MAPPING THE INTERLOBATE ZONE BETWEEN THE LAKE MICHIGAN AND SAGINAW LOBES OF THE LAURENTIDE ICE SHEET: IMPLICATIONS FOR LATE WISCONSIN EPISODE ICE DYNAMICS IN SOUTHWESTERN MICHIGAN, USA


COLGAN, Patrick, Department of Geology, Grand Valley State University, Padnos Hall of Science, 1 Campus Drive, Allendale, MI 49401 and SCHAETZL, Randall, Geography, Michigan State University, 128 Geography Bldg, East Lansing, MI 48824

Mapping late Wisconsin Episode landforms and sediments of the southern Laurentide Ice Sheet is critical to understanding and predicting soil and landscape variability, as well as groundwater and aggregate resources. Using LiDAR-derived DEMs and NRCS soils data, we mapped late Wisconsin Episode landforms and sediments in the broad interlobate zone between the Lake Michigan Lobe (LML) and Saginaw Lobe (SL) in southwestern Lower Michigan. Ours may be the first detailed mapping exercise dedicated to this little-studied region, with a goal of to better defining the location and geomorphology of this interlobate. The SL advanced out of Saginaw Bay, forming drumlins, fluted ground moraine, and eskers in Mecosta, Montcalm, Kent, Barry and Ionia Counties. The orientations of these landforms indicate that the SL splayed outward, flowing to the northwest in Mecosta and Montcalm Counties, to the west in Kent County, and to the southwest in Ionia and Barry Counties.
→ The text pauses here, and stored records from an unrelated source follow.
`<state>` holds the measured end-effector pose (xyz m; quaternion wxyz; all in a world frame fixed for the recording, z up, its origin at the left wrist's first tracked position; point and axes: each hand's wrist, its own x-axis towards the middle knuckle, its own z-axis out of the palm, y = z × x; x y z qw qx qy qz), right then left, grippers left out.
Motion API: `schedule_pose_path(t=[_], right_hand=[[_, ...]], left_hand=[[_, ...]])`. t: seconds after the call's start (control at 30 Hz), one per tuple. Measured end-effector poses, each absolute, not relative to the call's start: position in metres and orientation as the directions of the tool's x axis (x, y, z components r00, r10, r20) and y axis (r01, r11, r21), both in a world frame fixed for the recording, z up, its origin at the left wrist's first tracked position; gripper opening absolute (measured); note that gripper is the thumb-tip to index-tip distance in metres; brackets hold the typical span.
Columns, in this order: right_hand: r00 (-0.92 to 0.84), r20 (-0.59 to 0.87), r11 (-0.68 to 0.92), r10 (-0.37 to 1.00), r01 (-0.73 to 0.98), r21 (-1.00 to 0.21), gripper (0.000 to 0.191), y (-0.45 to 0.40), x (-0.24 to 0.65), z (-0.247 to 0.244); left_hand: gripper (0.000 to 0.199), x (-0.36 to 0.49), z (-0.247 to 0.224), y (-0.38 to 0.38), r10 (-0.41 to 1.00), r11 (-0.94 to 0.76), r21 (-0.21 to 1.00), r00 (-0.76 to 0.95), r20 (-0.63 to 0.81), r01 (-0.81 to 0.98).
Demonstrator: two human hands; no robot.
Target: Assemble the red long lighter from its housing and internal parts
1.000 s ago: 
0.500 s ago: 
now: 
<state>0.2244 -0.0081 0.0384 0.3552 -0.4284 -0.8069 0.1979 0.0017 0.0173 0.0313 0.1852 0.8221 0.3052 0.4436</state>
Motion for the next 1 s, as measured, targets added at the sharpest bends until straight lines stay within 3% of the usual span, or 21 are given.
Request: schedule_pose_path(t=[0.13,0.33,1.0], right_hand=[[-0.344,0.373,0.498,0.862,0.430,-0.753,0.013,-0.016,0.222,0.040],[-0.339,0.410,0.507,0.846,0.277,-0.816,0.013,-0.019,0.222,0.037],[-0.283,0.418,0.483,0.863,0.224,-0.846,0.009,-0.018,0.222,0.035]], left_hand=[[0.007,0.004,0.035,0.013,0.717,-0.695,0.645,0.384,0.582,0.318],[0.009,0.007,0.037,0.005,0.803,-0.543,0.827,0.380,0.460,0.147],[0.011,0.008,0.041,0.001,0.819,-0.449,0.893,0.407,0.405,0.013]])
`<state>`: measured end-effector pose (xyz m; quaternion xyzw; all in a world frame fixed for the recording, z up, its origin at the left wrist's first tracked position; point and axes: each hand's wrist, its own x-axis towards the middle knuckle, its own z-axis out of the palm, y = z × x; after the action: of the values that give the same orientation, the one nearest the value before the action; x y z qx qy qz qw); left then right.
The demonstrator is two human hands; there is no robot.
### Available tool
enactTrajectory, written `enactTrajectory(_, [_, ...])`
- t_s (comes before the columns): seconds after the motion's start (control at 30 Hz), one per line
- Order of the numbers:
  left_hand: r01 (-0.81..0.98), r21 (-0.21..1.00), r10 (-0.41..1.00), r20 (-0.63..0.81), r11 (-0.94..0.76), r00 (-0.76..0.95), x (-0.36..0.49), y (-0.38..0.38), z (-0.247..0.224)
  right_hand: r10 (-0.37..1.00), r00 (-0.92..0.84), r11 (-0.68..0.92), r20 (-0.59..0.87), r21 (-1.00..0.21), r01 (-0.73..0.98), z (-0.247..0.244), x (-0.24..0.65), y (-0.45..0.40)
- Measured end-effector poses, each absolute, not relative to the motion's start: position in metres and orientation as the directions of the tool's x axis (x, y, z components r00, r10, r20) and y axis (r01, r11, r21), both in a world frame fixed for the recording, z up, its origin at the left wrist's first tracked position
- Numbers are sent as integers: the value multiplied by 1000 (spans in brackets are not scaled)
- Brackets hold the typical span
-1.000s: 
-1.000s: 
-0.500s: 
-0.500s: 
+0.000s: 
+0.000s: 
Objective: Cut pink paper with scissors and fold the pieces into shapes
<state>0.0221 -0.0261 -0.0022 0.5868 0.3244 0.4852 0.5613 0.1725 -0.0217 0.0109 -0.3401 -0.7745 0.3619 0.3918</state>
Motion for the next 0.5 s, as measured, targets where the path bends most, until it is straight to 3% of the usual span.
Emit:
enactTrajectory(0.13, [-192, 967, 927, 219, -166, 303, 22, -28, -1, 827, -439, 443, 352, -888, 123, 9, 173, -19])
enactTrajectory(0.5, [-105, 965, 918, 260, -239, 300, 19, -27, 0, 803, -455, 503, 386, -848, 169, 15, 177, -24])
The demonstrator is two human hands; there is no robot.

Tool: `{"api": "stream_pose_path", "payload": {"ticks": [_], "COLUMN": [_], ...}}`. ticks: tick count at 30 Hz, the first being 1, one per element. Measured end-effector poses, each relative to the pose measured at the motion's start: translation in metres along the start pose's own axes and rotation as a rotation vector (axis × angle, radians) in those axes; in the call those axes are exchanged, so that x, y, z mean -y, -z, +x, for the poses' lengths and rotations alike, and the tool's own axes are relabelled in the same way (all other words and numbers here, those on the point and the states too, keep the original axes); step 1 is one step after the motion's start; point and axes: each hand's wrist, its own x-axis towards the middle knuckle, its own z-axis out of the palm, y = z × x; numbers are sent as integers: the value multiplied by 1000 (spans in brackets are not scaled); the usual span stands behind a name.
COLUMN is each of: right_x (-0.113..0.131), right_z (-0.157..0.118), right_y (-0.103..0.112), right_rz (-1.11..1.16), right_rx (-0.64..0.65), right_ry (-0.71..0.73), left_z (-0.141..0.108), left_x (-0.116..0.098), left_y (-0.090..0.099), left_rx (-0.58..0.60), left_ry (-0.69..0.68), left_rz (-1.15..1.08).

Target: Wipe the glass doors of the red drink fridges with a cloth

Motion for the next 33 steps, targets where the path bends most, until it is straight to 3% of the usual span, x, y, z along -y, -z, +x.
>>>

Eskers, ice-contact ridges, ice-walled lake plains and kettles indicate areas of down-wasting and stagnation near the SL ice margin. The LML flowed out of the Lake Michigan basin to as far east as Newago, Kent, Allegan, and Barry Counties, where it abutted the SL. LML drumlins and fluted ground moraine indicate that flow was to the northeast in Muskegon and Newago Counties, to the east in Ottawa and Kent Counties, and to the southeast in Allegan, Barry, and Van Buren Counties. Hummocky moraines, kettles, crevasse-fills, and small ice-walled lake plains suggest that ice-stagnation was present in ice-marginal zones during the Valparaiso and Lake Border advances of the LML. A complex network of channels indicate that the majority of the meltwater flowed to the south in the interlobate zone. Till textures in the interlobate zone suggest that the SL advanced over areas of outwash, and that the LML may have advanced over areas previously covered by the SL.